In Vivo Solution-state NMR-based Environmental Metabolomics

This article presents a short review of environmental in vivo NMR along with a systematic protocol for in vivo solution-state NMR-based metabolomics for the cladoceran Daphniamagna, using room temperature NMR probes. In vivo metabolomic studies are essential for monitoring and understanding the biochemical pathways behind the physiological changes that occur in aquatic organisms on exposure to environmental contaminants.
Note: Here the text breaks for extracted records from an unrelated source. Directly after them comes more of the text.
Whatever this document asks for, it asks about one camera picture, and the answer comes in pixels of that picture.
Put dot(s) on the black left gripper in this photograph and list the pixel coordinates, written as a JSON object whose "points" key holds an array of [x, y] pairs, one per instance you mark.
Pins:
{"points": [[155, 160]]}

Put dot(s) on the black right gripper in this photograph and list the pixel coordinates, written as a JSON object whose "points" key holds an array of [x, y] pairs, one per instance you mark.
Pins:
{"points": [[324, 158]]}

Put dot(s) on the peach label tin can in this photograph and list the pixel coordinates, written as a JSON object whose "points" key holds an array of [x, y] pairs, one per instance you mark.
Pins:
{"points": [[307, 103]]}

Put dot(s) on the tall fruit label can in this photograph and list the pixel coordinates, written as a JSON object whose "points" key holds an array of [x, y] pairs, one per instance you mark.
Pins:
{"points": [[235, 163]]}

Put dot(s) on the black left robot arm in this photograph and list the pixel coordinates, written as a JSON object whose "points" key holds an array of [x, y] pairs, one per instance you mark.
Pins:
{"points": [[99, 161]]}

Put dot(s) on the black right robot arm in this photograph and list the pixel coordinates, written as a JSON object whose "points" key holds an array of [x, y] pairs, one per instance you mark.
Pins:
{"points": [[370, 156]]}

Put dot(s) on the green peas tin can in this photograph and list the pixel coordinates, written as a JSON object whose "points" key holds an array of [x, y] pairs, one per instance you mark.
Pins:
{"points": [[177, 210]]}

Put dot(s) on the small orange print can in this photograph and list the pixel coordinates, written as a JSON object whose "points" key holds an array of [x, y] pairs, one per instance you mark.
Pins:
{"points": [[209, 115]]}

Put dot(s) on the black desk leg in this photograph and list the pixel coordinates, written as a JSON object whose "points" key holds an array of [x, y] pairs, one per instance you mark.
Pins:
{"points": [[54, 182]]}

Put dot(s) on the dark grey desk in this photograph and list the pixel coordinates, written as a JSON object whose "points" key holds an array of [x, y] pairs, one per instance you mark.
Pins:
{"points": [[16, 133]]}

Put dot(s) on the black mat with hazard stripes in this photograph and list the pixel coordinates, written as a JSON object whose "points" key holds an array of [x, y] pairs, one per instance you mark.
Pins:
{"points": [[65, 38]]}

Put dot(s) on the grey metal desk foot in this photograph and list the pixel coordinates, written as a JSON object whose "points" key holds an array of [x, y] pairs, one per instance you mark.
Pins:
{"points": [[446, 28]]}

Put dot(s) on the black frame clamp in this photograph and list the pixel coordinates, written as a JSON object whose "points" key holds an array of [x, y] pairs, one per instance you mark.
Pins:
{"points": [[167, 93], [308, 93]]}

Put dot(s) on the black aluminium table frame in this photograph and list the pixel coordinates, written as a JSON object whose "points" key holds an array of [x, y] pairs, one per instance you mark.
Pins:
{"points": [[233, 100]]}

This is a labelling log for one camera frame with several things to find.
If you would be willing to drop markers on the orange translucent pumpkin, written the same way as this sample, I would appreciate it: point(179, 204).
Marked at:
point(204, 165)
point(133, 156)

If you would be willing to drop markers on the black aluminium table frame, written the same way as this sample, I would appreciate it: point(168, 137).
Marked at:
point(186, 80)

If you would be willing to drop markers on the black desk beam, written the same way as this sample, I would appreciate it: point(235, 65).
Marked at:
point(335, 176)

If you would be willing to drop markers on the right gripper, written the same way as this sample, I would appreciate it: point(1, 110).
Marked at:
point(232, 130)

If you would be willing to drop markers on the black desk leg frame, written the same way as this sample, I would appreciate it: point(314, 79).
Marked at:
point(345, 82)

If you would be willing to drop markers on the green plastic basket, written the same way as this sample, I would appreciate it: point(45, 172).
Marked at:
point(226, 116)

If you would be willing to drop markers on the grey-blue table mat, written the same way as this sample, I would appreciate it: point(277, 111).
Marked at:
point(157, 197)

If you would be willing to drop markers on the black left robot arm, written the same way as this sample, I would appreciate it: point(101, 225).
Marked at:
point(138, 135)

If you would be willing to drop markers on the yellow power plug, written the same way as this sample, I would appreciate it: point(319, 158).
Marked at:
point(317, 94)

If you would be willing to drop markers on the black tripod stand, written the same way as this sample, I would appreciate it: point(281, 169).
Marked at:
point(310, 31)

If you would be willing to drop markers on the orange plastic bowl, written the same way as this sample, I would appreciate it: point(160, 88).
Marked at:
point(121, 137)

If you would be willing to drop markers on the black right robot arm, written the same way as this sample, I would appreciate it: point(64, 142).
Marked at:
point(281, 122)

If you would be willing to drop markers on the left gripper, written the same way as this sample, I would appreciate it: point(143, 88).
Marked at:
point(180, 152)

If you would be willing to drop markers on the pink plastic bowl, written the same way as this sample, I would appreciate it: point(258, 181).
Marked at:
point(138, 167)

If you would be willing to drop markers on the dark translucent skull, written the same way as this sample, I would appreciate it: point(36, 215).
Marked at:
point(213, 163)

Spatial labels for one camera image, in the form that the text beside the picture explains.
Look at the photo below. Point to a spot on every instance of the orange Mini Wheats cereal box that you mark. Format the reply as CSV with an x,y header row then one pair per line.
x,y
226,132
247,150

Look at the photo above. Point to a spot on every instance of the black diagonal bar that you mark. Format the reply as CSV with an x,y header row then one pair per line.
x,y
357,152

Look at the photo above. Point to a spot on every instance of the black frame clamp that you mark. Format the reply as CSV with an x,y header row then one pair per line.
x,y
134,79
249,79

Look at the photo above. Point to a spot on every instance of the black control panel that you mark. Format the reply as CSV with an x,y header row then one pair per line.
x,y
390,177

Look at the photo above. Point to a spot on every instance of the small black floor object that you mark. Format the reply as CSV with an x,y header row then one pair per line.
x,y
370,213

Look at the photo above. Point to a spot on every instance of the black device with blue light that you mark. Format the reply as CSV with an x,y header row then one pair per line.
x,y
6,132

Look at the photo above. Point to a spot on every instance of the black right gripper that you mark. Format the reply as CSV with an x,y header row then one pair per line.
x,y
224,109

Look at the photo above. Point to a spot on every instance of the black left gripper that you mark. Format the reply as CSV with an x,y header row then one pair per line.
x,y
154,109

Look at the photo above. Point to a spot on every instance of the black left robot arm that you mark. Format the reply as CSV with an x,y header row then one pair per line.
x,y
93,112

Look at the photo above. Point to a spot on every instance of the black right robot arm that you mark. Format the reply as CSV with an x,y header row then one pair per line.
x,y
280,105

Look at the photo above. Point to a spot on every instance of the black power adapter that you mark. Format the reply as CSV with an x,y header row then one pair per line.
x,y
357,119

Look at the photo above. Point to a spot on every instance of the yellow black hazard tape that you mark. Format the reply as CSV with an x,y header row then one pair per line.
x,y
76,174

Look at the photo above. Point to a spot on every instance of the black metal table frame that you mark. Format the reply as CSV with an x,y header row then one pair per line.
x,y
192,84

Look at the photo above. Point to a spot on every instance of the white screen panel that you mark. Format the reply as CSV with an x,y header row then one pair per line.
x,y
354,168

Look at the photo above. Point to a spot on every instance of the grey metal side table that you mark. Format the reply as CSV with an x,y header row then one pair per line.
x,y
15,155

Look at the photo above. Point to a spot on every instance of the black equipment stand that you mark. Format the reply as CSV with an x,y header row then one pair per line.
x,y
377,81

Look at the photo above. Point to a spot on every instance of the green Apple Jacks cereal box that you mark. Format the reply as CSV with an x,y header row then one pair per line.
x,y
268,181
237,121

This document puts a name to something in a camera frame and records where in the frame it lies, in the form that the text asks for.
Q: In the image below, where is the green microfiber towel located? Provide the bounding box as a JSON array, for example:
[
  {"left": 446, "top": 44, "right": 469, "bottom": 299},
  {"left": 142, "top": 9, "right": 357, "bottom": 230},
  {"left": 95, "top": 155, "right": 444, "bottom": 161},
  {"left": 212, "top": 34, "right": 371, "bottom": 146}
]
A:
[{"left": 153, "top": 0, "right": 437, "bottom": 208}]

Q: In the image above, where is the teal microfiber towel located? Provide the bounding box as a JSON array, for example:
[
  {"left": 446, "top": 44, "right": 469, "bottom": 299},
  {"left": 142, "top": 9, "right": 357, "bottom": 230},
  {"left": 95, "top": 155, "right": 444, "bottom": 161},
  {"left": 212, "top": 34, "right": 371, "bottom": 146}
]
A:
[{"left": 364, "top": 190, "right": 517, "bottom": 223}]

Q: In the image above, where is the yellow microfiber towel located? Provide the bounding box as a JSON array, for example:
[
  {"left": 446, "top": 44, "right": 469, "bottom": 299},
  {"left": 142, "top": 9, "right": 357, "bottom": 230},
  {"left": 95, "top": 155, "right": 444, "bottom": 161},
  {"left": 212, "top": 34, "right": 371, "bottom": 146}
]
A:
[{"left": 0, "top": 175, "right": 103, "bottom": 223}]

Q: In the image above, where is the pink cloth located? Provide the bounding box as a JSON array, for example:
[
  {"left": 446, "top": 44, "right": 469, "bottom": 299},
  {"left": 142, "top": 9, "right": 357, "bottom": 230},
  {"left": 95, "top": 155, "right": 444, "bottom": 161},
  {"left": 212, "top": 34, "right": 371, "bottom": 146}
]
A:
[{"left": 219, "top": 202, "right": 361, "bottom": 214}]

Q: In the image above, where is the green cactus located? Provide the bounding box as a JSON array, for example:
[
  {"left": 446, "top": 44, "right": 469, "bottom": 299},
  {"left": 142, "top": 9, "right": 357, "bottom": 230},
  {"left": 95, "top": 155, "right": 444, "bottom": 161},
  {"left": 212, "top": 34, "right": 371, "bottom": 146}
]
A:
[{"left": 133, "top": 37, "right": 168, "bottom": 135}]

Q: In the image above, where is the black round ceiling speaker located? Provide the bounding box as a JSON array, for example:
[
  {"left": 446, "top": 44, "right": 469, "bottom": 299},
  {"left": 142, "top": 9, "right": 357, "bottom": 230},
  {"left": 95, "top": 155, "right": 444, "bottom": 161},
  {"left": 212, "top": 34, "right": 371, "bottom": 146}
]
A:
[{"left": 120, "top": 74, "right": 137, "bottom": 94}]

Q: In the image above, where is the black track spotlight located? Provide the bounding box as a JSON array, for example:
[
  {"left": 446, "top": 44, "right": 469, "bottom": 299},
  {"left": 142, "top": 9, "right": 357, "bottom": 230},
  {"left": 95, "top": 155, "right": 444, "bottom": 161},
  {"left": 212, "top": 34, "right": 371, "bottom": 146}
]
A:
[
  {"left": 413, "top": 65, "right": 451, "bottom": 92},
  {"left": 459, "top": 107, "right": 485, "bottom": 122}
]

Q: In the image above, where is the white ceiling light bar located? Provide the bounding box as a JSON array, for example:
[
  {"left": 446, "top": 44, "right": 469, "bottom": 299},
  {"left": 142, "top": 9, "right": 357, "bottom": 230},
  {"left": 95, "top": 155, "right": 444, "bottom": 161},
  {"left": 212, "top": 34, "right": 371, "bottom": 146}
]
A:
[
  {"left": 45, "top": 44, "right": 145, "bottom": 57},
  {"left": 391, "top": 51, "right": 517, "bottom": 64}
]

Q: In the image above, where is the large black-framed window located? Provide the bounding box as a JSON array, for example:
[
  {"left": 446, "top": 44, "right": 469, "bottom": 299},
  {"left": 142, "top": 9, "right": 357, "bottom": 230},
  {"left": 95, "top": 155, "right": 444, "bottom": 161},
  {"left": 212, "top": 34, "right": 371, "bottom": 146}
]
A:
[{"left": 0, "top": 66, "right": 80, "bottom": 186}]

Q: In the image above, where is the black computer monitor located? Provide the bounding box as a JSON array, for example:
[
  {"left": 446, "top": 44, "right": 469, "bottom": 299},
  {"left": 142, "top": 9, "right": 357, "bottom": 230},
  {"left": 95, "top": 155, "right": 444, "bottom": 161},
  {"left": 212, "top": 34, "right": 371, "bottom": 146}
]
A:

To this end, conventional solution-state NMR spectroscopy provides the most comprehensive overview of the metabolic profile, without exerting any additional stress on the organisms. Parameters such as the survival of organisms, signal-to-noise ratio, and gut clearance of D. magna are optimized in accordance with NMR data, and the resulting protocol is applied to C-13-enriched D. magna. Assignment of a range of metabolites is made possible by H-1 and C-13 one-and two-dimensional NMR spectroscopy, and a limited baseline metabolite profile for C-13-enriched D. magna is established. Differences in the lipid and carbohydrate profile of daphnia of differing physiologies (male vs. female, pregnant vs nonpregnant) are also identified, demonstrating the viability of this approach for elucidating metabolomic changes. Finally, the limitations of solution-state in vivo NMR spectroscopy using a room temperature probe are identified, and potential solutions are proposed.